WHAT NEEDS TO BE DONE >>
Output the listing exactly, leaving out no line.

DATA SECTION >>
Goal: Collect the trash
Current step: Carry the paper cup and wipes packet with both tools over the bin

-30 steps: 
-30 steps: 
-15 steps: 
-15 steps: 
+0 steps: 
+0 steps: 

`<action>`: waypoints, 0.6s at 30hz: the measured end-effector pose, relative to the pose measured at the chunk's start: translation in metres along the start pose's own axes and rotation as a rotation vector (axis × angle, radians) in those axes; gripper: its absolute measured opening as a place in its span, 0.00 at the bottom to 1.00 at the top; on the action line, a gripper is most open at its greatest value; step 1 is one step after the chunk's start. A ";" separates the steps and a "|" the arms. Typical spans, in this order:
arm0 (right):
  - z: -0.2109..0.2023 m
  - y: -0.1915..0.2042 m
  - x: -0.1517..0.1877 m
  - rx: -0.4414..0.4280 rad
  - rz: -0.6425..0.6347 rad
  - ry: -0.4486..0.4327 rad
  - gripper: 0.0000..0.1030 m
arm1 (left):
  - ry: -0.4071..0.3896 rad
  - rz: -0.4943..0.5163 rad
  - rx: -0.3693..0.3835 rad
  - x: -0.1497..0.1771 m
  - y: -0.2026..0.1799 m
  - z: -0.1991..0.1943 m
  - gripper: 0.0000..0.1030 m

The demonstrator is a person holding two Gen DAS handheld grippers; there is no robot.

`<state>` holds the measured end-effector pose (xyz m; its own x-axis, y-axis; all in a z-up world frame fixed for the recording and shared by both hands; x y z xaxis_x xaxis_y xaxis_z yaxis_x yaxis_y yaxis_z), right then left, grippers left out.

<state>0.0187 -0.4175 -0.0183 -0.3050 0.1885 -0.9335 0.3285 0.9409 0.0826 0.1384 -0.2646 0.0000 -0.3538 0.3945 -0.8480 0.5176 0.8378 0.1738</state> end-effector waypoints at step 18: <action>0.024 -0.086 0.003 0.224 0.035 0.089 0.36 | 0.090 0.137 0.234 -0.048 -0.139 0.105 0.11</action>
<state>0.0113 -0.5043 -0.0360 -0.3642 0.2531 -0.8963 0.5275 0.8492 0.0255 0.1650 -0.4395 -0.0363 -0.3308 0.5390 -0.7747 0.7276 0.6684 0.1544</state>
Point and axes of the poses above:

EXERCISE ANSWER >>
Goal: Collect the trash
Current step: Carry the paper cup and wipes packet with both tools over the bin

-30 steps: 
-30 steps: 
-15 steps: 
-15 steps: 
+0 steps: 
+0 steps: 

`<action>`: waypoints, 0.6s at 30hz: the measured end-effector pose, relative to the pose measured at the chunk's start: translation in metres along the start pose's own axes and rotation as a rotation vector (axis × angle, radians) in those axes; gripper: its absolute measured opening as a place in its span, 0.00 at the bottom to 1.00 at the top; on the action line, a gripper is most open at its greatest value; step 1 is one step after the chunk's start. A ";" separates the steps and a "|" the arms. Typical spans, in this order:
arm0 (right):
  - z: -0.2109..0.2023 m
  - y: -0.1915..0.2042 m
  - x: -0.1517..0.1877 m
  - rx: -0.4414..0.4280 rad
  - rz: -0.6425..0.6347 rad
  - ry: -0.4486..0.4327 rad
  - gripper: 0.0000..0.1030 m
arm1 (left):
  - ry: -0.4071..0.3896 rad
  - rz: -0.4943..0.5163 rad
  - rx: -0.3693..0.3835 rad
  - x: -0.1497..0.1771 m
  - y: -0.2026..0.1799 m
  - z: -0.1991..0.1943 m
  - gripper: 0.0000..0.1030 m

The demonstrator is a person holding two Gen DAS handheld grippers; there is no robot.

`<state>` holds the measured end-effector pose (xyz m; its own x-axis, y-axis; all in a z-up world frame fixed for the recording and shared by both hands; x y z xaxis_x xaxis_y xaxis_z yaxis_x yaxis_y yaxis_z), right then left, grippers left out.

<state>0.0187 -0.4175 -0.0183 -0.3050 0.1885 -0.9335 0.3285 0.9409 0.0826 0.1384 -0.2646 0.0000 -0.3538 0.3945 -0.8480 0.5176 0.8378 0.1738</state> end-effector waypoints at step 18: <action>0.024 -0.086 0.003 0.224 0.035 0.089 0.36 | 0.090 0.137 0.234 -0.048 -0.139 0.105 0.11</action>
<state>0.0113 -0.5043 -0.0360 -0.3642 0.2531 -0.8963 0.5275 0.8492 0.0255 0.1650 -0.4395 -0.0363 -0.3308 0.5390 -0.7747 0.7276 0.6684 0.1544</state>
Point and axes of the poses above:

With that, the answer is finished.